Your goal: Across the records below, how many lines include the word "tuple"? State only the number.

- Opening Delimiter -

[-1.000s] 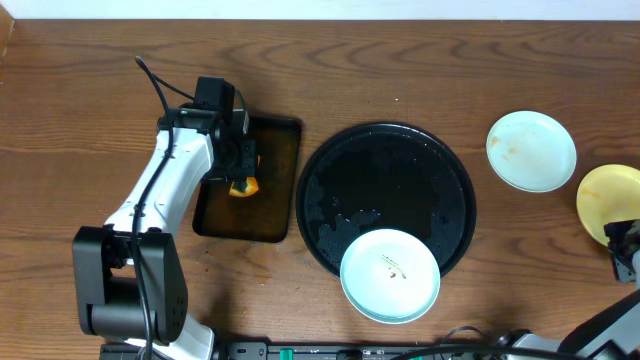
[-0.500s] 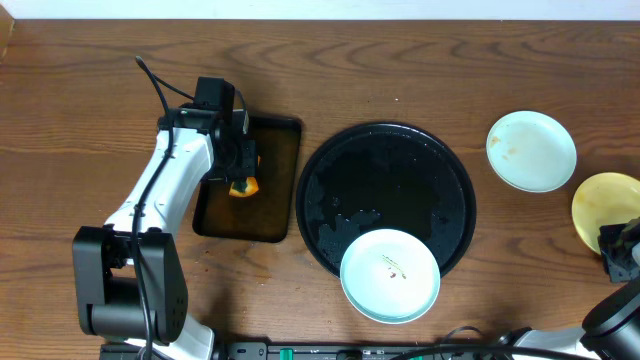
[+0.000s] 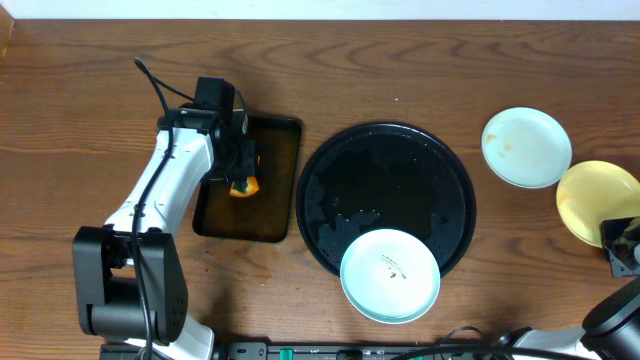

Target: Clean dirty plates on tray and stack at the side

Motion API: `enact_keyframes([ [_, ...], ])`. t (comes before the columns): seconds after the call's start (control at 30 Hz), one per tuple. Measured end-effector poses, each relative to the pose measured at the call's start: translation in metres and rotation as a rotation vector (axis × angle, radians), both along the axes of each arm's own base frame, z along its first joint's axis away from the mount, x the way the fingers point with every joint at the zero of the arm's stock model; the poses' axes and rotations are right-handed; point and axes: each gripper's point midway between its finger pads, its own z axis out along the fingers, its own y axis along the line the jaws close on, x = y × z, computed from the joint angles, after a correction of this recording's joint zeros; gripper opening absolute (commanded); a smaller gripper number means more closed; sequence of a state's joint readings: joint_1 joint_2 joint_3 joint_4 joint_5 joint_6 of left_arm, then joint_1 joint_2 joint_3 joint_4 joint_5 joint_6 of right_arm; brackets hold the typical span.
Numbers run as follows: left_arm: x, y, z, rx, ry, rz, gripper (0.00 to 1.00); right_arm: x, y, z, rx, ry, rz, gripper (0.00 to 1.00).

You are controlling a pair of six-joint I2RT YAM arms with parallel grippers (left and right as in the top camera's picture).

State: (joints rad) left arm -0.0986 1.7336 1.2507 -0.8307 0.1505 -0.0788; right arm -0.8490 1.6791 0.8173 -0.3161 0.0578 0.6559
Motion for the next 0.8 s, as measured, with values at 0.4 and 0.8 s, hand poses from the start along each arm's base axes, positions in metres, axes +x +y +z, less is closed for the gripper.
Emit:
enact_keyframes([
  [0.4, 0.0, 0.0, 0.0, 0.0, 0.0, 0.0, 0.08, 0.014, -0.003, 0.058, -0.099, -0.134, 0.042, 0.01],
  [0.8, 0.0, 0.0, 0.0, 0.0, 0.0, 0.0, 0.08, 0.056, 0.02, 0.1, -0.135, -0.316, 0.182, 0.01],
])
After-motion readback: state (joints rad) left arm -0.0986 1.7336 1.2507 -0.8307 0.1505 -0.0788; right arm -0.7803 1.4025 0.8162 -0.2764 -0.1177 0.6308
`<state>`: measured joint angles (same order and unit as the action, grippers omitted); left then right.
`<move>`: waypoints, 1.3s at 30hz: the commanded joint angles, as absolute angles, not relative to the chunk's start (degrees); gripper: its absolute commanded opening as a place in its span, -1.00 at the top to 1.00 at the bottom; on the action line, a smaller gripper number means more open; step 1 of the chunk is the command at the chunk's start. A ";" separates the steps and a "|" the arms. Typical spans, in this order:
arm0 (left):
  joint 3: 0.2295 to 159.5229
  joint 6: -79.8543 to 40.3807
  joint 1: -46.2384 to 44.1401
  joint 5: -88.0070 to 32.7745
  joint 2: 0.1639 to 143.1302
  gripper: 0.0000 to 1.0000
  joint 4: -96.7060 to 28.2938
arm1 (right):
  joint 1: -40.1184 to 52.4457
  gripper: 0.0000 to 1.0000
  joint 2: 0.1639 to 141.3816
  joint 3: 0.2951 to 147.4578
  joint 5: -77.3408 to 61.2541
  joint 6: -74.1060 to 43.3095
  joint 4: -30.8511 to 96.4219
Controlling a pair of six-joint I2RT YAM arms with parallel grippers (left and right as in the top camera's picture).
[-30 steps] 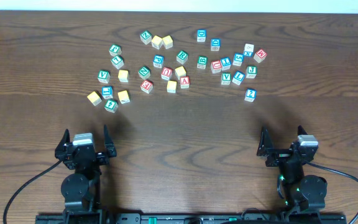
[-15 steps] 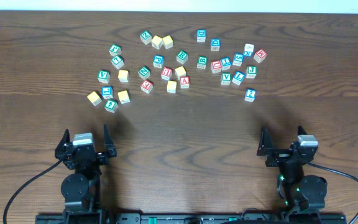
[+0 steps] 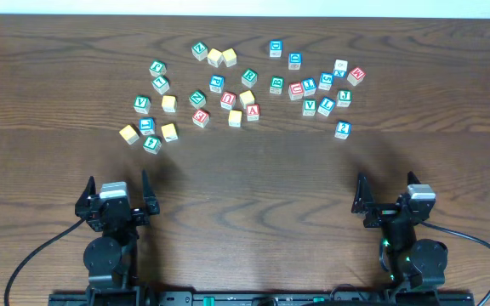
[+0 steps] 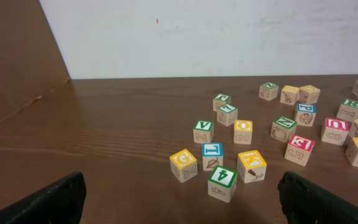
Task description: Spell out CORL
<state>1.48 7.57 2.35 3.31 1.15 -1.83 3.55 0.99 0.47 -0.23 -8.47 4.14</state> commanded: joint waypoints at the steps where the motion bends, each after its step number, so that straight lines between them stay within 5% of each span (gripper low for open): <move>1: 0.23 8.10 2.07 3.44 1.34 -0.95 -3.79 | 3.64 -0.99 0.75 0.32 -0.36 -8.05 4.27; 30: 2.96 7.64 2.07 3.42 1.85 -0.95 -3.79 | 3.64 -0.98 0.78 0.32 -0.36 -8.05 4.27; 39: 14.74 6.15 2.07 1.28 18.41 -0.95 -3.84 | 3.64 -0.98 0.78 0.32 -0.36 -8.08 4.27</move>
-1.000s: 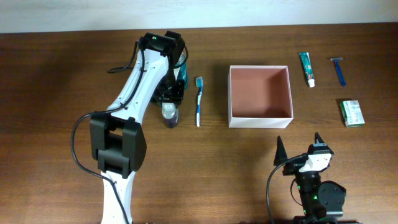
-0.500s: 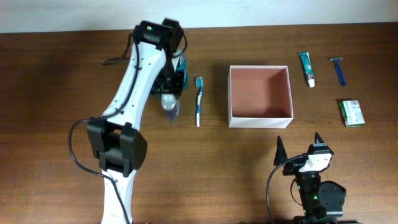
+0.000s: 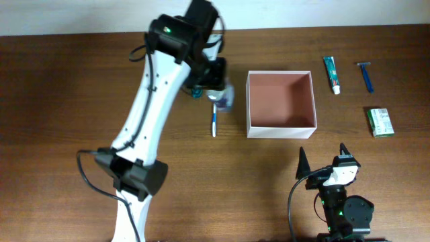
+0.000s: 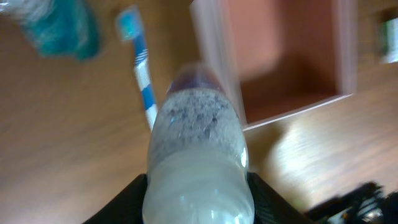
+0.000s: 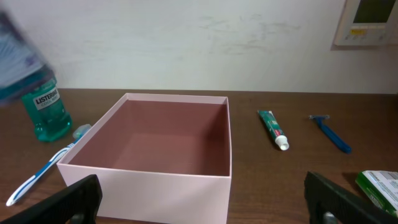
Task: Pack container
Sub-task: 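Lift the soap bottle and carry it right into the pink box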
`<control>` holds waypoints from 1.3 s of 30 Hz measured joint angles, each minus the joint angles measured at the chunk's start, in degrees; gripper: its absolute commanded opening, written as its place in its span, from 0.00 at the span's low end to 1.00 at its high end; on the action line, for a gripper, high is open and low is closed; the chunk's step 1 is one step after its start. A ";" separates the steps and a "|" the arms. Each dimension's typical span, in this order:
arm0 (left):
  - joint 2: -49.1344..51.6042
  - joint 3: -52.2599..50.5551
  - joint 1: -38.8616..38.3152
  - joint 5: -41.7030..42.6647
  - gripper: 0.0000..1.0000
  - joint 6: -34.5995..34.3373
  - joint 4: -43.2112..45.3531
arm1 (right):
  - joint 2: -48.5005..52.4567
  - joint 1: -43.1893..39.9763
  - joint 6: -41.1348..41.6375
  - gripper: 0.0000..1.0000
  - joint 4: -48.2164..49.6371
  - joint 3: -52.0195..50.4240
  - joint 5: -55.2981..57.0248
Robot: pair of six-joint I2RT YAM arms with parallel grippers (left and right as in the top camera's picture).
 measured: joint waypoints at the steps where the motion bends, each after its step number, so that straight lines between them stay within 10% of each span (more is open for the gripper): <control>1: -0.31 0.39 -1.33 0.31 0.24 -0.59 1.55 | 0.00 0.00 0.00 0.99 0.00 0.00 0.00; 22: 1.05 0.70 -15.15 -14.91 0.25 -5.31 29.46 | 0.00 0.00 -0.02 0.99 0.00 0.00 0.00; 39: 14.51 0.72 -15.06 -17.16 0.26 -5.31 30.73 | 0.00 0.00 -0.04 0.99 0.00 0.00 0.00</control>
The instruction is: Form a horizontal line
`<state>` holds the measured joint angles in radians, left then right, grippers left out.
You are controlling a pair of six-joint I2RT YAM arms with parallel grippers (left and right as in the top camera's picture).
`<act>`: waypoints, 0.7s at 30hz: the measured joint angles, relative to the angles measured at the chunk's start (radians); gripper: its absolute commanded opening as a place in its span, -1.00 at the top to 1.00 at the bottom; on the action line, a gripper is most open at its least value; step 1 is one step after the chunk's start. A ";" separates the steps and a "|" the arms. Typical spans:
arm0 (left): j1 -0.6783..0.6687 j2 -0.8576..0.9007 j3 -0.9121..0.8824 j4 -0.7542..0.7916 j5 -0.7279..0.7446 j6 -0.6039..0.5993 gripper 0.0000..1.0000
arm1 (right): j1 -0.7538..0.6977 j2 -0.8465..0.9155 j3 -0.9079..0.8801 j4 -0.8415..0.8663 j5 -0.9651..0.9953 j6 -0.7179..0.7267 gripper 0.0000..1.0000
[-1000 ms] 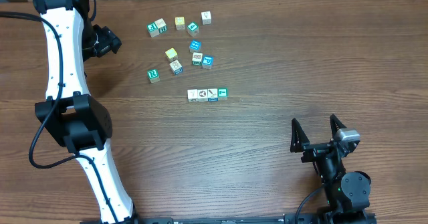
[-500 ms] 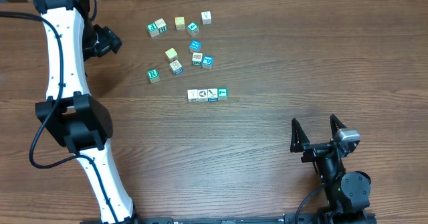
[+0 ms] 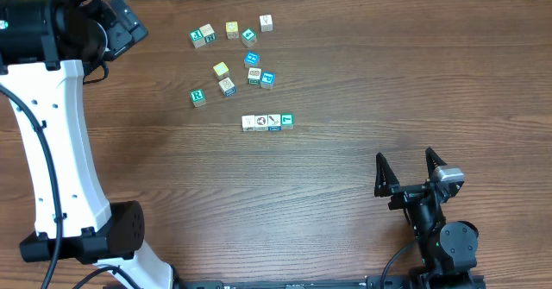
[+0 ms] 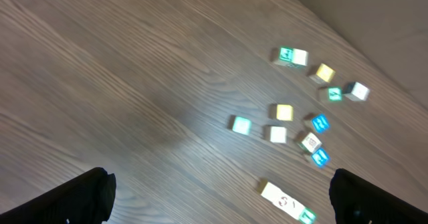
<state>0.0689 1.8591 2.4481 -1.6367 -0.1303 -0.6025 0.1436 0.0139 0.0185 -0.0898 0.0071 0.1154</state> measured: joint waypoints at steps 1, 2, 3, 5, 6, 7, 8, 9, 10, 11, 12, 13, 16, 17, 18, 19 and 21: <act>-0.005 0.002 -0.001 0.000 -0.017 0.000 -1.00 | 0.000 0.000 0.000 0.000 0.000 0.000 -1.00; -0.011 0.008 -0.001 0.000 -0.035 0.000 -1.00 | 0.000 0.000 0.000 0.000 0.000 0.000 -1.00; -0.018 0.010 -0.002 0.000 -0.044 0.000 -1.00 | 0.000 0.000 0.000 0.000 0.000 0.000 -1.00; -0.039 0.013 -0.002 -0.002 -0.058 0.000 -0.99 | 0.000 0.000 0.000 0.000 0.000 0.000 -1.00; -0.046 0.013 -0.002 -0.006 -0.062 0.000 -0.99 | 0.000 0.000 0.000 0.000 0.000 0.000 -1.00; -0.053 0.013 -0.002 -0.016 -0.068 0.000 -1.00 | 0.000 0.000 0.000 0.000 0.000 0.000 -1.00; -0.058 0.013 -0.002 -0.018 -0.069 0.000 -1.00 | 0.000 0.000 0.000 0.000 0.000 0.000 -1.00; -0.063 0.013 -0.008 -0.015 -0.074 0.000 -1.00 | 0.000 0.000 0.000 0.000 0.000 0.000 -1.00; -0.064 0.013 -0.016 -0.015 -0.076 0.000 -1.00 | 0.000 0.000 0.000 0.000 0.000 0.000 -1.00; -0.065 0.013 -0.038 -0.005 -0.080 0.000 -1.00 | 0.000 0.000 0.000 0.000 0.000 0.000 -1.00; -0.067 0.013 -0.063 0.014 -0.084 0.000 -0.99 | 0.000 0.000 0.000 0.000 0.000 0.000 -1.00; -0.069 0.013 -0.104 0.053 -0.086 0.000 -1.00 | 0.000 0.000 0.000 0.000 0.000 0.000 -1.00; -0.084 0.010 -0.251 0.182 -0.089 0.000 -1.00 | 0.000 0.000 0.000 0.000 0.000 0.000 -1.00; -0.093 0.008 -0.304 0.230 -0.087 0.004 -1.00 | 0.000 0.000 0.000 0.000 -0.001 0.000 -1.00; -0.103 0.003 -0.358 0.289 -0.082 0.011 -1.00 | 0.000 -0.001 0.000 0.000 0.000 0.000 -1.00; -0.112 -0.006 -0.420 0.357 -0.070 0.024 -1.00 | 0.000 -0.001 0.000 -0.001 -0.001 0.000 -1.00; -0.125 -0.039 -0.553 0.509 -0.046 0.057 -1.00 | 0.000 -0.001 0.000 0.000 0.000 0.000 -1.00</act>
<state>-0.0563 1.8206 1.8950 -1.1275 -0.1761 -0.5453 0.1436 0.0128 0.0185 -0.0898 0.0067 0.1150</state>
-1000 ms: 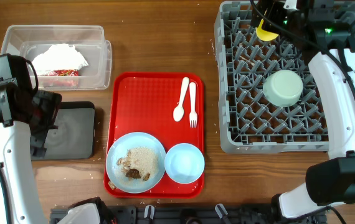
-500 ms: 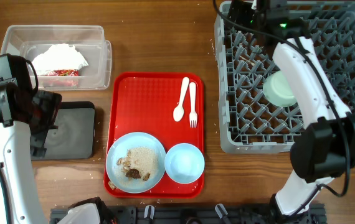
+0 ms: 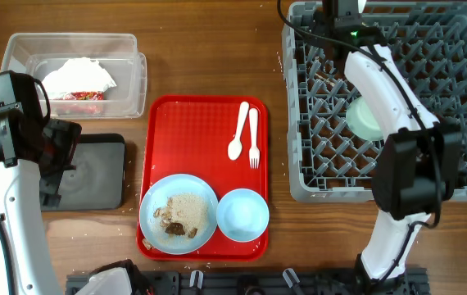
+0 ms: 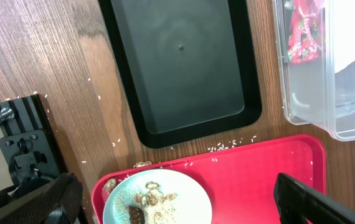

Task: Sort waste into correct bins and load items into the dishwasher rack

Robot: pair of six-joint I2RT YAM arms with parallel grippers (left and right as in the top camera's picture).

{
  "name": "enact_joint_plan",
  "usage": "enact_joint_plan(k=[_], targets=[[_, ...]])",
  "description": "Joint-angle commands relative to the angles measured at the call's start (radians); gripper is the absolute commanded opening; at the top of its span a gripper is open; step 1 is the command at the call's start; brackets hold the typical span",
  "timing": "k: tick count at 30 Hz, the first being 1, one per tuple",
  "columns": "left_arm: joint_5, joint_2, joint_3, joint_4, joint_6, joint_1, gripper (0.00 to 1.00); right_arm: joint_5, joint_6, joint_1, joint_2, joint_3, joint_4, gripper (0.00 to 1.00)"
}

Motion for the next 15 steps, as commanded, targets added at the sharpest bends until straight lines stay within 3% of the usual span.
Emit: enact_joint_plan(k=[1, 6, 10, 15], targets=[[-0.017, -0.005, -0.003, -0.002, -0.016, 0.004, 1.0, 0.02, 0.023, -0.023, 0.032, 0.001, 0.017, 0.66], [-0.017, -0.005, -0.003, -0.002, -0.016, 0.004, 1.0, 0.016, 0.022, -0.024, 0.033, 0.001, 0.029, 0.47], [-0.017, -0.005, -0.003, -0.002, -0.016, 0.004, 1.0, -0.034, 0.022, -0.024, 0.033, 0.001, 0.032, 0.44], [-0.017, -0.005, -0.003, -0.002, -0.016, 0.004, 1.0, -0.037, 0.022, -0.024, 0.032, 0.002, 0.03, 0.29]])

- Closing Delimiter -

Problem solution: 2